Just to recap — redistricting meant a lot of things for Mat-Su. The Valley did see a new House seat added, but it also now shares Senate seats with Anchorage and North Pole. The 2012 election was conducted under one of the board’s previous maps.
That election stands. But, given that all but one House seat was up for re-election due to redistricting this year, it seems likely that the same scenario will play out in 2014.
As for the board’s reasoning, at issue is the way that the board went about redrawing the lines.
In a previous ruling, Hickel v. Southeast Conference, the state’s highest court set out a process for redistricting. Called the “Hickel process,” it attempts to strike a balance between state and federal laws.
Basically, the board has to draw lines based on the criteria laid out in the state’s constitution, then tweak and fix those to come into federal Voting Rights Act. That act applies to Alaska and to southern states where there has been trouble in the past with disenfranchisement of minorities. In the case of Alaska, it proscribes that the number of districts in which a Native Alaskan is likely to win election not reduce due to redistricting beyond what one would expect based on how much of the population is Native.
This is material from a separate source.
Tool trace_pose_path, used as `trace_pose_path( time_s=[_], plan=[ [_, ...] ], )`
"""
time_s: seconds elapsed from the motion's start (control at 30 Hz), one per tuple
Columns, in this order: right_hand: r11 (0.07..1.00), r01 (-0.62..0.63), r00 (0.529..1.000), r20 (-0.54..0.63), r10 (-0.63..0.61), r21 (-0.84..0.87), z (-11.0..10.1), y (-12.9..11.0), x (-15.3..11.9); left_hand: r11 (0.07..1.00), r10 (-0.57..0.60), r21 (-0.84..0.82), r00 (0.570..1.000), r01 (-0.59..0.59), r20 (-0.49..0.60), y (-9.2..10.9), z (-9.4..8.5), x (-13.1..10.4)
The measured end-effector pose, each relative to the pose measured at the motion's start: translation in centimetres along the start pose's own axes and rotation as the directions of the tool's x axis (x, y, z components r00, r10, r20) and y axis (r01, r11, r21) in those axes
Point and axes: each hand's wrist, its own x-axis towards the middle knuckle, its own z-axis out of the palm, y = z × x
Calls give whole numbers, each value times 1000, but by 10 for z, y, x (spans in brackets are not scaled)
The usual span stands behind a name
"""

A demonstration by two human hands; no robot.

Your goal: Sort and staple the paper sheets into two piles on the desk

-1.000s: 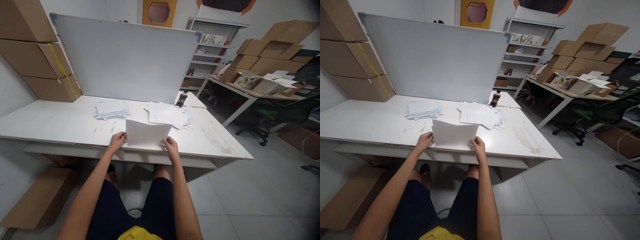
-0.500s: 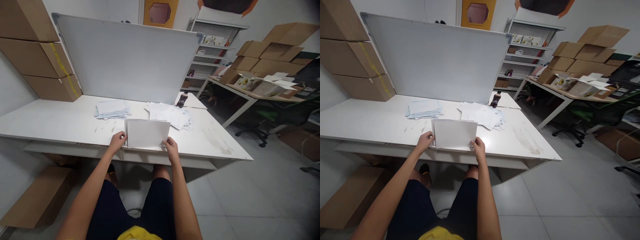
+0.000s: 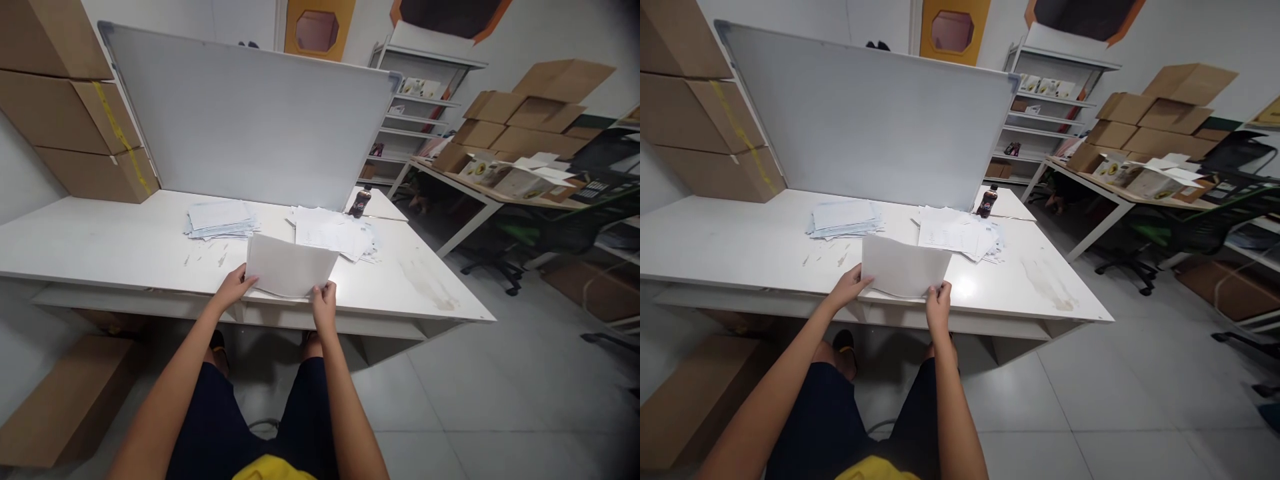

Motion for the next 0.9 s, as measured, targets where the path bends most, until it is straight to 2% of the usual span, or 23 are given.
trace_pose_path(
  time_s=[0.1,0.2,0.3,0.4,0.47,0.5,0.57,0.6,0.63,0.67,0.73,0.77,0.83,0.9],
  plan=[
    [997,-13,1000,29,10,77,5,-10,0,999,-33,-9,999,33,-14,1,-1,3],
    [987,-84,980,189,57,137,3,-30,12,995,-60,-88,997,54,-58,6,0,6],
    [970,-161,927,365,85,183,-12,-48,17,971,-71,-235,988,37,-138,13,11,-3],
    [922,-295,890,424,170,251,-39,-57,-6,963,-113,-264,974,58,-197,25,26,-27],
    [846,-434,858,429,282,310,-56,-56,-35,976,-107,-204,983,75,-148,36,34,-40],
    [793,-515,825,442,353,327,-63,-53,-51,986,-92,-150,992,78,-89,43,36,-44],
    [716,-628,755,463,465,306,-72,-48,-79,998,-51,-19,996,53,70,59,39,-40],
    [706,-646,741,459,490,291,-74,-46,-90,999,-18,32,990,14,136,67,38,-33],
    [713,-640,750,435,499,286,-73,-45,-97,997,28,66,985,-39,172,74,37,-23],
    [734,-609,783,381,493,301,-71,-44,-102,991,89,85,981,-105,175,79,36,-11],
    [783,-492,870,179,459,382,-62,-43,-103,957,234,142,963,-253,135,80,34,15],
    [800,-419,896,54,441,429,-55,-42,-101,928,298,194,947,-318,122,77,34,27],
    [810,-301,896,-142,421,504,-39,-40,-96,861,370,309,914,-405,166,64,36,45],
    [785,-256,872,-216,439,564,-19,-37,-93,808,358,402,901,-430,244,47,40,55]
  ],
)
Or, in legalistic terms from Carpeneti’s ruling: “A reapportionment plan is invalid under section 5 of the Act if it leads to ‘retrogression’ in the relative position of racial minorities with respect to their effective exercise of the electoral franchise.”
As for the state, the constitution requires that districts be compact, contiguous, contain a “relatively integrated socio-economic area” and be drawn along natural boundaries as much as possible.
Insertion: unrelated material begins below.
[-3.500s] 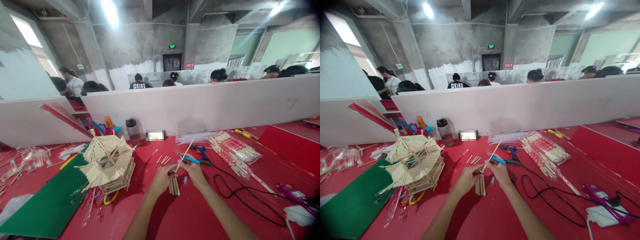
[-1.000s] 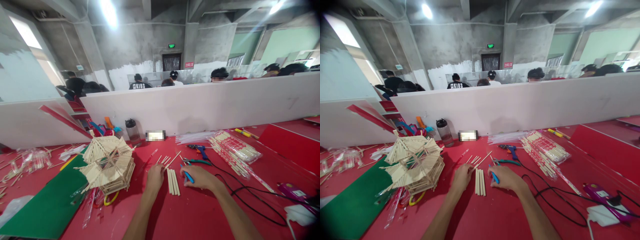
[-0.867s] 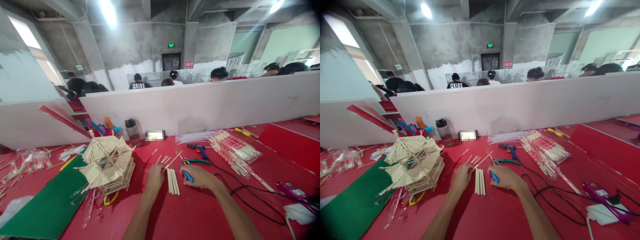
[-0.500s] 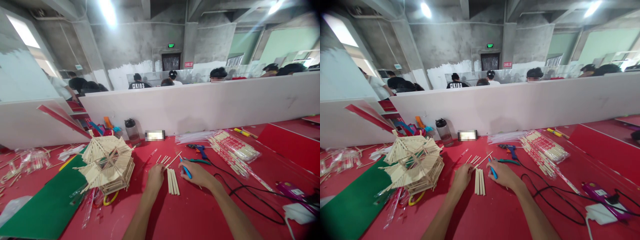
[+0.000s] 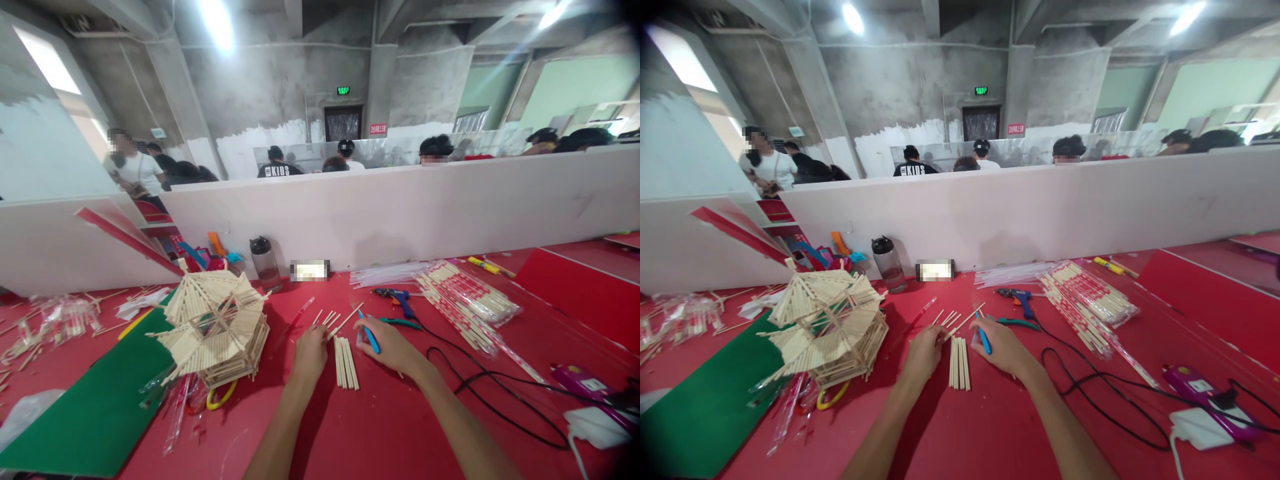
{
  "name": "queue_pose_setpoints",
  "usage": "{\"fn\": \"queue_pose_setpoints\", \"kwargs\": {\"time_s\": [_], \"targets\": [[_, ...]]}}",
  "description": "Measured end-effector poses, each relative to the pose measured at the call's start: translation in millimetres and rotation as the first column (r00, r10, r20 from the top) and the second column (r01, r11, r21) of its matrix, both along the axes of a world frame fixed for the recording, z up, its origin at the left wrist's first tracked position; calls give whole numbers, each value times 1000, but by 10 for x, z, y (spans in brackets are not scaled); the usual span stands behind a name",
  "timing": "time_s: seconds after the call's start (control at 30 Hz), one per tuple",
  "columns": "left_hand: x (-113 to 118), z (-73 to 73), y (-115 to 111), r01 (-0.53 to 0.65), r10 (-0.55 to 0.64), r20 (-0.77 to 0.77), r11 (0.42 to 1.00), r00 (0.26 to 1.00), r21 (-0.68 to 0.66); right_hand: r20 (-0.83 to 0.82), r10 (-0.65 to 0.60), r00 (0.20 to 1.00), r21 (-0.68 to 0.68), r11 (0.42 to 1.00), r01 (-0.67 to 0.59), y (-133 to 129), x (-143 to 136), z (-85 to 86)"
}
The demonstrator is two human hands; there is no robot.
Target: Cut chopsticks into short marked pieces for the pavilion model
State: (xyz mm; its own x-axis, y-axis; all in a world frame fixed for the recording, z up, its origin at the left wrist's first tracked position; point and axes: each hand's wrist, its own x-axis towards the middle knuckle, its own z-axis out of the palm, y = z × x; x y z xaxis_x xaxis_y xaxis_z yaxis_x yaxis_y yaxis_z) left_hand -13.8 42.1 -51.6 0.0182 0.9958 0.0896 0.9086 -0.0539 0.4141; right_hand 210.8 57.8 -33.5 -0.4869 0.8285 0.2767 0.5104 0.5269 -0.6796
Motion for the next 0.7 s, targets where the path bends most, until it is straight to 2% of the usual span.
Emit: {"fn": "queue_pose_setpoints", "kwargs": {"time_s": [0.07, 0.13, 0.2, 0.27, 0.43, 0.57, 0.7], "targets": [[33, 50, -35, 83, -95, 93, 989, 991, 126, -159, 4, 987, -75, 997, -16, -16, -70, 3], [77, 104, -77, 205, -252, 178, 947, 951, 248, -346, -5, 938, -169, 984, -57, -38, -154, 4], [123, 157, -122, 307, -380, 214, 901, 900, 308, -499, -48, 865, -247, 965, -89, -60, -232, -5], [159, 199, -157, 353, -441, 230, 872, 867, 340, -590, -101, 801, -332, 935, -127, -78, -288, -26], [177, 212, -167, 315, -422, 233, 867, 876, 386, -681, -216, 700, -466, 865, -187, -60, -323, -97], [150, 158, -115, 220, -319, 259, 911, 912, 349, -737, -365, 569, -558, 804, -206, 27, -292, -143], [134, 127, -73, 157, -245, 309, 946, 919, 283, -736, -450, 505, -577, 807, -122, 91, -267, -164]]}}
When those two rules are in conflict and it is state law that has to bend.
“Because the federal Act has priority, sometimes the Alaska redistricting criteria must be compromised in order to avoid retrogression,” Justice Warren Matthews writes in a dissenting opinion, summing up the process.
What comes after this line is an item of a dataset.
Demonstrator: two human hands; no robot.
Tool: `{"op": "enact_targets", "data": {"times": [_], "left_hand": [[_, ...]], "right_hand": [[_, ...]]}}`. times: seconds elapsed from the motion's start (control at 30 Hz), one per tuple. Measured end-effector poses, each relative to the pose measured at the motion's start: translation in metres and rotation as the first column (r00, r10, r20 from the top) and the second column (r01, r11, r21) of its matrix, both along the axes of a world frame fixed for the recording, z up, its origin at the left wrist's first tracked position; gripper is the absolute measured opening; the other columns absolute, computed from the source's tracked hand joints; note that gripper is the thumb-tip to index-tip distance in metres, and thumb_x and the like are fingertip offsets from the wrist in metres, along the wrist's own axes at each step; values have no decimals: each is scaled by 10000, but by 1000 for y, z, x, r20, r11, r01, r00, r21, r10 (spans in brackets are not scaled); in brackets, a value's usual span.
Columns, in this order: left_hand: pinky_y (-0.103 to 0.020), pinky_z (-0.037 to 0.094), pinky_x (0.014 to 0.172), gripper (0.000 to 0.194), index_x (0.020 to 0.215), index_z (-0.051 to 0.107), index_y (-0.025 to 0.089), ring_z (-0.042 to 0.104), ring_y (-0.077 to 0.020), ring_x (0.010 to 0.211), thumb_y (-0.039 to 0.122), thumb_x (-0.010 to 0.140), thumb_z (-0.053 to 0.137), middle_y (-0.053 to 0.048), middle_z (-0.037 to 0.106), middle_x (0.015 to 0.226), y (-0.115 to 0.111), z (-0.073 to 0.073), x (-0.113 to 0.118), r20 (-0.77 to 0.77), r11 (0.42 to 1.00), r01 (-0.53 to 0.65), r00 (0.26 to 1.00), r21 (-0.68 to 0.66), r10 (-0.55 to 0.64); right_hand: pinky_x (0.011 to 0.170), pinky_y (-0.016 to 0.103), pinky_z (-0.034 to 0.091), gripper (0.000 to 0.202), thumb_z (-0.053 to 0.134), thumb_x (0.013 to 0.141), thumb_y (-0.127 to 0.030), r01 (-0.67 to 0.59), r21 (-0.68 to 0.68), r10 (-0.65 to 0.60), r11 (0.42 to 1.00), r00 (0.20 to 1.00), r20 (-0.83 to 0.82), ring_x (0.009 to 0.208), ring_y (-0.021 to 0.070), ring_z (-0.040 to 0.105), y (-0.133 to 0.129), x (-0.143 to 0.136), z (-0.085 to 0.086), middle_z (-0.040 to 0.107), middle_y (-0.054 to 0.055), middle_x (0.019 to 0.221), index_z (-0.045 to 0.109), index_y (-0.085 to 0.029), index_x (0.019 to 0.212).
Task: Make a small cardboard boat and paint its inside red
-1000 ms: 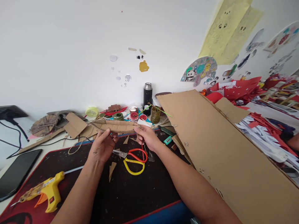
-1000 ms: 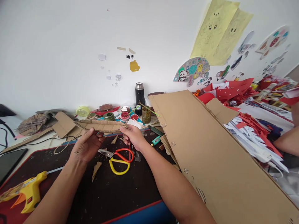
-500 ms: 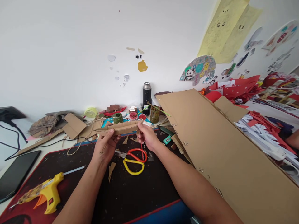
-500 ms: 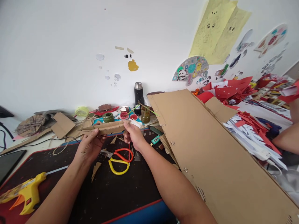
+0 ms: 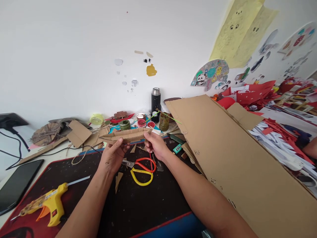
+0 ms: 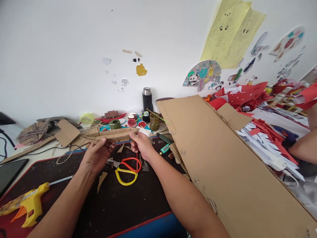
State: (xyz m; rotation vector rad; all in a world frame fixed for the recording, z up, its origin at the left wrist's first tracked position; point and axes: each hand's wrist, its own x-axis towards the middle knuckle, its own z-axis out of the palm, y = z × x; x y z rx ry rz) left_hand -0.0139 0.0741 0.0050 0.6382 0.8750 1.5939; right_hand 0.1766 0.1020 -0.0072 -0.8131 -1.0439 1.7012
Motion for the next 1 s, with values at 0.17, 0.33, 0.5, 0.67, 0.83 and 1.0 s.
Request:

But when the board sat down to draw districts, Carpeneti writes, it started out trying to make the requisite number of Native-dominant districts, rather than starting out drawing a plan based on state rules.
The courts kicked it back to the board, directing it to adhere to the Hickel process, but the board just redrew districts people had found cause to challenge them on, leaving 36 districts unchanged.
“Although these districts went unchallenged, that does not change the fact that they were drawn with VRA considerations as the first priority. We do not know if these districts will meet the Alaska Constitution’s requirements of compactness, contiguity and socio-economic integration, but they were not drawn with this purpose as the primary consideration,” Carpeneti writes.
Two dissenting opinions were attached to the ruling. One, from Justices Daniel Winfree and Craig Stowers, disagrees with Carpeneti’s claim that the board doesn’t have to justify, district-by-district, how the map complies with the state constitution. Winfree and Stowers would like to see that justification.
The other dissention comes from justices Matthews and Dana Fabe.
“Today’s opinion concludes that a fresh start was required. I disagree and believe that the Board’s approach was practical and reasonable,” Matthews writes in that opinion.